Proof. (a) The joint likelihood function of \theta is \begin{equation} f(\mathbf{x}|\theta)=\theta^n(\prod_{i=1}^nx_i)^{\theta-1} \tag{14.22} \end{equation} Thus, the log-likelihood function of \theta is \begin{equation} \ell(\theta)=n\log(\theta)+(\theta-1)\sum_{i=1}^n\log(x_i) \tag{14.23} \end{equation} Taking derivatives w.r.t. \theta we have \begin{equation} \ell^{\prime}=\frac{n}{\theta}+\sum_{i=1}^n\log(x_i) \tag{14.24} \end{equation} From (14.24) it is obvious that the second derivatives will be negative. Thus set the first derivative equals to 0 we have \hat{\theta}=-\frac{n}{\sum_{i=1}^n\log(X_i)}.
To get the variance, notice that by variable transformation, Y_i=-\log(X_i) have an exponential distribution with parameter \theta. Thus, -\sum_{i=1}^n\log(X_i)\sim Gamma(n,\theta).

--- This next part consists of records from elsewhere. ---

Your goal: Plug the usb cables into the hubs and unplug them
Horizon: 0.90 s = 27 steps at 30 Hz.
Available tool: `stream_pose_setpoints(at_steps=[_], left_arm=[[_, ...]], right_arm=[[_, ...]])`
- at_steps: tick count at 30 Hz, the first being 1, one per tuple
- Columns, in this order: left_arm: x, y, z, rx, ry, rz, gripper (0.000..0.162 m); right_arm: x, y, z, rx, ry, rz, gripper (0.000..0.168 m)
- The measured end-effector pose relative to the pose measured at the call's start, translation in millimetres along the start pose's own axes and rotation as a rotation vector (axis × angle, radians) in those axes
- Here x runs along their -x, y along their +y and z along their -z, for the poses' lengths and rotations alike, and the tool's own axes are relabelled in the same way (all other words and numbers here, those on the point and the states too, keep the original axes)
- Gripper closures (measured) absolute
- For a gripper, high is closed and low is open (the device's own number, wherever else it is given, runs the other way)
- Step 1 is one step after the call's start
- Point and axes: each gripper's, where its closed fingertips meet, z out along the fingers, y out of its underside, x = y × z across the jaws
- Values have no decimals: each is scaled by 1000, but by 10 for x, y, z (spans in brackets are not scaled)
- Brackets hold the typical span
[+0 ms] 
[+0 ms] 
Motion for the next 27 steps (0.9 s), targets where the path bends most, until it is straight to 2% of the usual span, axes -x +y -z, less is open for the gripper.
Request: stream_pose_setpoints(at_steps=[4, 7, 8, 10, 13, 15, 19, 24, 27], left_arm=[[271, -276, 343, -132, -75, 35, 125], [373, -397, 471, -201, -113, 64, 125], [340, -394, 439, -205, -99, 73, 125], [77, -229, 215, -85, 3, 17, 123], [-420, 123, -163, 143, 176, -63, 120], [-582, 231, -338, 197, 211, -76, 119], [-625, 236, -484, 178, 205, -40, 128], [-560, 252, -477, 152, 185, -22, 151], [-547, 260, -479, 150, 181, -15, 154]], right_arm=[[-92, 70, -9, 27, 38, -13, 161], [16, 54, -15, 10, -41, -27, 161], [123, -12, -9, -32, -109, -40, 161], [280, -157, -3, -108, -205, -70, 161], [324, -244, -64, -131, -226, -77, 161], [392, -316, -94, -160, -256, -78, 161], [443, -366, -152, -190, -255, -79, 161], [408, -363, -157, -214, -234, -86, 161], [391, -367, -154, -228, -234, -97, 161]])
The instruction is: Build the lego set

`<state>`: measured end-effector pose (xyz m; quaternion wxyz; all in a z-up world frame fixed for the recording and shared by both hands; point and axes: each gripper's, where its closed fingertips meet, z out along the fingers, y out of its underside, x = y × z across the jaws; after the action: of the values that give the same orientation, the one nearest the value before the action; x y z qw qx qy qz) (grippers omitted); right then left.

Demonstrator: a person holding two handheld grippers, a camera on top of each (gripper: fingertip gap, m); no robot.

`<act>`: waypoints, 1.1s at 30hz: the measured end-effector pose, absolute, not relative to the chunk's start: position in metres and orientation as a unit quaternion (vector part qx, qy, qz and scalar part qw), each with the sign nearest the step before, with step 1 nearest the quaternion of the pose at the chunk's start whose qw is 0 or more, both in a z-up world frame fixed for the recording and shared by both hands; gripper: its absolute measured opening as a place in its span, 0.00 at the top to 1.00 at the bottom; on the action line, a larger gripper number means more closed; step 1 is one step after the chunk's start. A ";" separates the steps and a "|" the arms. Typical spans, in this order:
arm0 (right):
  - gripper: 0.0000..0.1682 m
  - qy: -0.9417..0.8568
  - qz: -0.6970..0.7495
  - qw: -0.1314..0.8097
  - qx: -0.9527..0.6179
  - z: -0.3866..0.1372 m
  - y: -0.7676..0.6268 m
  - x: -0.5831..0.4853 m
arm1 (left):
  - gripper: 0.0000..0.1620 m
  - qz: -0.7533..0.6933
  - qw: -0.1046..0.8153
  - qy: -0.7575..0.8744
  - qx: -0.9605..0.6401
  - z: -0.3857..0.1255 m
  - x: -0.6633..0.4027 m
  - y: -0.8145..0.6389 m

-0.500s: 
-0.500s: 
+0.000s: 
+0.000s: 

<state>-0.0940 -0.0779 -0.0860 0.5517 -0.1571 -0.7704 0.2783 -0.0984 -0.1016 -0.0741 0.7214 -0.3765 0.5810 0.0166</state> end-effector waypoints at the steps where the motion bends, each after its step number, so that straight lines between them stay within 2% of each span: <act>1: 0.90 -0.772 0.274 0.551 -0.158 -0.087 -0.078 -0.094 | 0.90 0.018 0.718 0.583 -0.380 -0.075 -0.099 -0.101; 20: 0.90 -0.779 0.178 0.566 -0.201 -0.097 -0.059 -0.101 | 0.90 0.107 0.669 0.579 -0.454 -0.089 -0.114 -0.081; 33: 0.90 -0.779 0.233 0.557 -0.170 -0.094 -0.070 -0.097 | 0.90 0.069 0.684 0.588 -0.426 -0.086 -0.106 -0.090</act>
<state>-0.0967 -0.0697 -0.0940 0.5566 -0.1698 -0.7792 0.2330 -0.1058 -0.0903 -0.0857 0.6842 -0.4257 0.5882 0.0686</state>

Hence, denote T=-\sum_{i=1}^n\log(X_i) we have \hat{\theta}=\frac{n}{T} and
\begin{equation}
\begin{split}
&E(\frac{1}{T})=\frac{\theta^n}{\Gamma(n)}\int_{0}^{\infty}\frac{1}{t}t^{n-1}e^{-\theta t}dt=\frac{\theta}{n-1}\\
&E(\frac{1}{T^2})=\frac{\theta^n}{\Gamma(n)}\int_{0}^{\infty}\frac{1}{t^2}t^{n-1}e^{-\theta t}dt=\frac{\theta^2}{(n-1)(n-2)}\\
\end{split}
\tag{14.25}
\end{equation}
and thus
\begin{equation}
\begin{split}
&E(\hat{\theta})=\frac{n\theta}{n-1}\\
&Var(\hat{\theta})=\frac{n^2\theta^2}{(n-1)^2(n-2)}\to\infty
\end{split}
\tag{14.26}
\end{equation}
- The expectation of X is
\begin{equation}
E(x)=\int_0^1x\theta x^{\theta-1}dx=\frac{\theta}{\theta+1}
\tag{14.27}
\end{equation}
Equating to \bar{X} we have \theta=\frac{\bar{X}}{1-\bar{X}}.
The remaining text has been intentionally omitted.